The Put up-COVID Decline within the Labor Share


The labor share of revenue within the U.S. is presently at its lowest-ever degree within the post-war interval. The labor share measures the fraction of financial output paid to employees as wages and salaries. As such, it’s a helpful benchmark for wage development: when the labor share falls, it implies that productiveness, costs, or each are rising quicker than wages. After much-studied drops within the 2000s, the labor share fell sharply once more after the COVID pandemic. On this put up, we evaluate the dynamics of the labor share post-COVID to earlier intervals to know whether or not the current decline represents the continuation of a pattern or a brand new and distinct phenomenon. We discover that each the cyclicality of the labor share and the contribution of reallocation to the labor share post-COVID are much like earlier intervals.

The Evolution of the Labor Share

To contextualize the post-COVID decline within the labor share, we first describe its long-run evolution, illustrated within the chart beneath. For a lot of the post-war interval, the labor share was remarkably secure, hovering round 63 % via the late twentieth century.

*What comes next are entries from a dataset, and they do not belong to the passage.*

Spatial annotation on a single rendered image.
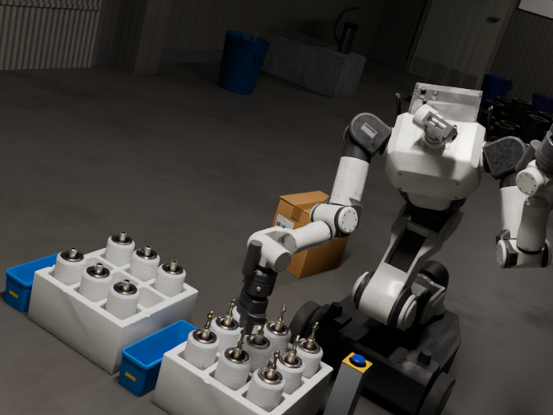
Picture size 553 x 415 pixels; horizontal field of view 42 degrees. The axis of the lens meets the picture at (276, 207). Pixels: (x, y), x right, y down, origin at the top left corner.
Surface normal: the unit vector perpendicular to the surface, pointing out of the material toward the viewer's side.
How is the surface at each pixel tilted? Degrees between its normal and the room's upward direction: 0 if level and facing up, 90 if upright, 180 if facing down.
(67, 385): 0
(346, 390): 90
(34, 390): 0
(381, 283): 47
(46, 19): 90
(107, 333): 90
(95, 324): 90
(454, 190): 133
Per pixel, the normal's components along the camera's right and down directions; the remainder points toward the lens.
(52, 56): 0.82, 0.40
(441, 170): -0.33, 0.24

Beginning within the early 2000s, nonetheless, it entered a sustained decline, with a very sharp drop through the world monetary disaster (GFC). The labor share is a core object of curiosity within the tutorial and public debate—it measures the share of mixture revenue going to employees versus capital—and a giant tutorial literature discusses the long-run forces behind this downward pattern, together with technological change, the rise of “celebrity” companies, and growing markups.

The Labor Share Has Declined For the reason that 2000s

 Line chart tracking labor share in percentage (vertical axis) from 1945 through 2025 (horizontal axis); starting in the early 2000s, labor share entered a sustained decline, with a particularly sharp drop during the global financial crisis.
Supply: U.S. Bureau of Labor Statistics.
Word: Shaded areas point out U.S. recessions.

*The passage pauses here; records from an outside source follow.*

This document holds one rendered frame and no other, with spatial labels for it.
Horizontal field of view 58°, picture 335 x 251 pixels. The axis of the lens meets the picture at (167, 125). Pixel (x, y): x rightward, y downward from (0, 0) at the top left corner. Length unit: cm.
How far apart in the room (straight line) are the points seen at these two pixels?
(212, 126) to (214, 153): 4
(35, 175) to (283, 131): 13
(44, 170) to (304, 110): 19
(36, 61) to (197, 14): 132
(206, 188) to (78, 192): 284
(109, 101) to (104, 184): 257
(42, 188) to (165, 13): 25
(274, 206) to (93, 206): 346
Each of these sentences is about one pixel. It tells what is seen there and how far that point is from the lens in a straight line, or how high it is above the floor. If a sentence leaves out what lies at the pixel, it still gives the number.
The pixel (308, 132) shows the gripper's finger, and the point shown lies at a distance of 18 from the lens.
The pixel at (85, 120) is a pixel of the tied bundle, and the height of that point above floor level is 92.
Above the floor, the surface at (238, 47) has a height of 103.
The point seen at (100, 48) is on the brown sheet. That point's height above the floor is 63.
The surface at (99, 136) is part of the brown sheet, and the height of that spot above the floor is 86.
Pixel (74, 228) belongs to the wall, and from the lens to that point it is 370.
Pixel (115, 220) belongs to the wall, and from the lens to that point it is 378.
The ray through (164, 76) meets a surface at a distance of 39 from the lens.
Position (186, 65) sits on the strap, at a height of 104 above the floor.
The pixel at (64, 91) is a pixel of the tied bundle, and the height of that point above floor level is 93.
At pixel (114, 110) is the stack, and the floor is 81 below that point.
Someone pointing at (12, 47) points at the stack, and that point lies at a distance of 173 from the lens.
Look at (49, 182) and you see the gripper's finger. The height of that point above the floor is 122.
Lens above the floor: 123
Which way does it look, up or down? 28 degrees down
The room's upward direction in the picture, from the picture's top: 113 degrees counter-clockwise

On this put up, we zoom in on the post-COVID decline within the labor share. After stabilizing within the 2010s, the labor share declined once more through the post-COVID interval, in the end falling 1.6 proportion factors beneath its pre-pandemic degree. The labor share now stands at an all-time low within the post-war interval. Provided that the labor share declined within the two most up-to-date recessions, how does the post-COVID decline evaluate to earlier recessionary episodes?

Is the Put up-COVID Decline Typical Throughout U.S. Recessions?

Within the subsequent chart, we examine the trail of the labor share round varied recession–enlargement intervals, tracing its trajectory from the onset of a downturn. We then assess whether or not the post-COVID decline mimics the dynamics of the labor share throughout earlier cycles.

The Put up-COVID Evolution of the Labor Share Aligns with
Pre-2000 Recessions

Line chart tracking net change in labor share by four-quarter moving average (vertical axis) against quarters since minimum unemployment (horizontal axis) for various recession-expansion periods: 2019 to present (blue), 2007 – 2019 (dark gold), 2000 – 2007(light gold), 1989-2000 (dark green), 1979 – 1989 (light green), with the onset of COVID-19 indicated with a red dot; the dynamics of the labor share at the onset of the COVID pandemic appear similar to pre-2000 recessions: the labor share increases sharply followed by a modest decline before flattening out.
Sources: U.S. Bureau of Labor Statistics; Federal Reserve Financial institution of St. Louis, FRED database; authors’ calculations.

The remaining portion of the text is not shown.